*Work to complete:*
Where the string "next" appears in a line of the material below, copy that line.

━━━━━━━━━━━━━━━━━━━━━━━━━━━━━━

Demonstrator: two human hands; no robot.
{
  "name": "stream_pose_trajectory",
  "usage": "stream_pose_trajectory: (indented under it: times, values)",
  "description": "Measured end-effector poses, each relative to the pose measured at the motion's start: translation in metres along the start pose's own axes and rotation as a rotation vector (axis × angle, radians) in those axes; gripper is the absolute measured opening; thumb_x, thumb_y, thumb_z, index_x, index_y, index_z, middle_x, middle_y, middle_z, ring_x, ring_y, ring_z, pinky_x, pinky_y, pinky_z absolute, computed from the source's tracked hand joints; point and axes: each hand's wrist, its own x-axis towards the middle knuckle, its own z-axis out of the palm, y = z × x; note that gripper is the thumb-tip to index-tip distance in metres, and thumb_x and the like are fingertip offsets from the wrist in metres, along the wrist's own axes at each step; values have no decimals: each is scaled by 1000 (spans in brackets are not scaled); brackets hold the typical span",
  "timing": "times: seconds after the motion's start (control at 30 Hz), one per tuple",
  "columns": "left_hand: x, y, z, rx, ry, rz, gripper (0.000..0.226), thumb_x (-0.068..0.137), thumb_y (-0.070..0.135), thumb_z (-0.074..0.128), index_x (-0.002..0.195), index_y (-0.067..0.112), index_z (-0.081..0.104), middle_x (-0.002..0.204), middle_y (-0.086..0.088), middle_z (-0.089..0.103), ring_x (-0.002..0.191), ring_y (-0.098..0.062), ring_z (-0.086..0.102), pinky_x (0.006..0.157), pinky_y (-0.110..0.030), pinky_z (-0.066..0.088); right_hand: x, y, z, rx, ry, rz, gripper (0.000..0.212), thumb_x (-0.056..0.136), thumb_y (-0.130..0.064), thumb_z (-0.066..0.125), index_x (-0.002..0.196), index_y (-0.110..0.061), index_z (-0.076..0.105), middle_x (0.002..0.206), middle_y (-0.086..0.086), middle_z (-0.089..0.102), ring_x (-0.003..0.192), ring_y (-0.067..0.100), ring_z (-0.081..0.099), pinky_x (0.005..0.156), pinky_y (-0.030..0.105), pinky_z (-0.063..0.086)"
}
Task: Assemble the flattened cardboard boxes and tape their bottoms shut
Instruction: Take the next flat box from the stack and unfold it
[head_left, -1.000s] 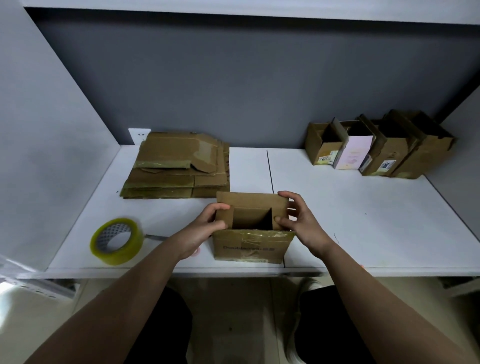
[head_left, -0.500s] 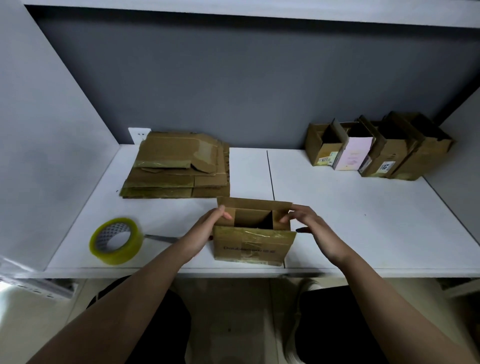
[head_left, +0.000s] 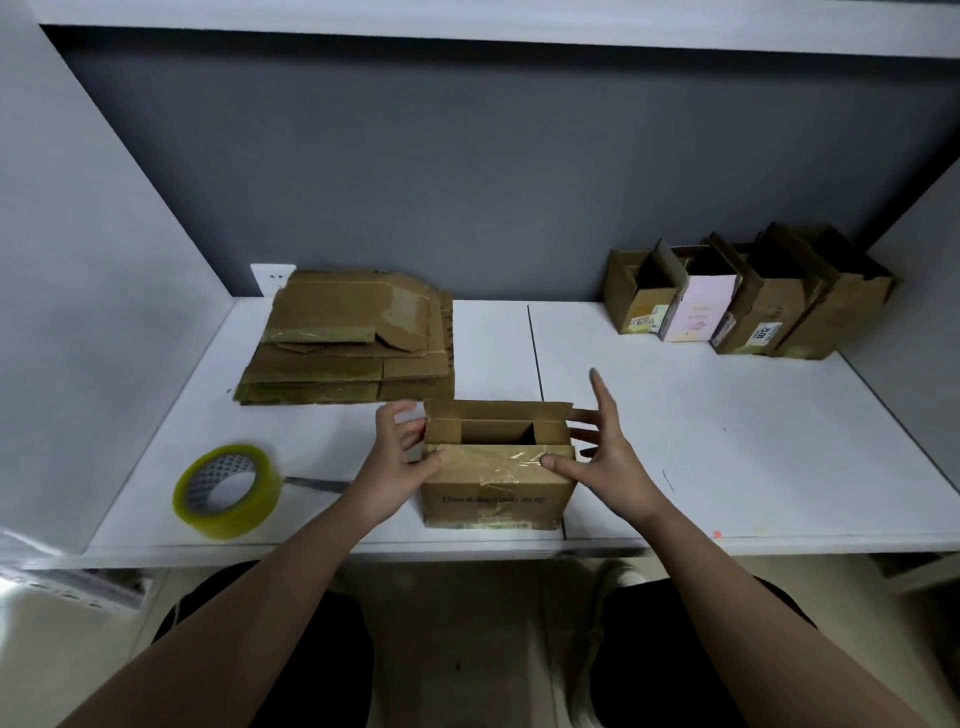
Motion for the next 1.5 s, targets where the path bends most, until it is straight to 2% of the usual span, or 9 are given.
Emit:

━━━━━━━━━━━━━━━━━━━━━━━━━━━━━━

*Exercise result:*
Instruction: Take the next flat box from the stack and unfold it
Motion for the next 1.5 s, targets where the path bends most, until it is straight to 2% of the usual span, or 9 are given.

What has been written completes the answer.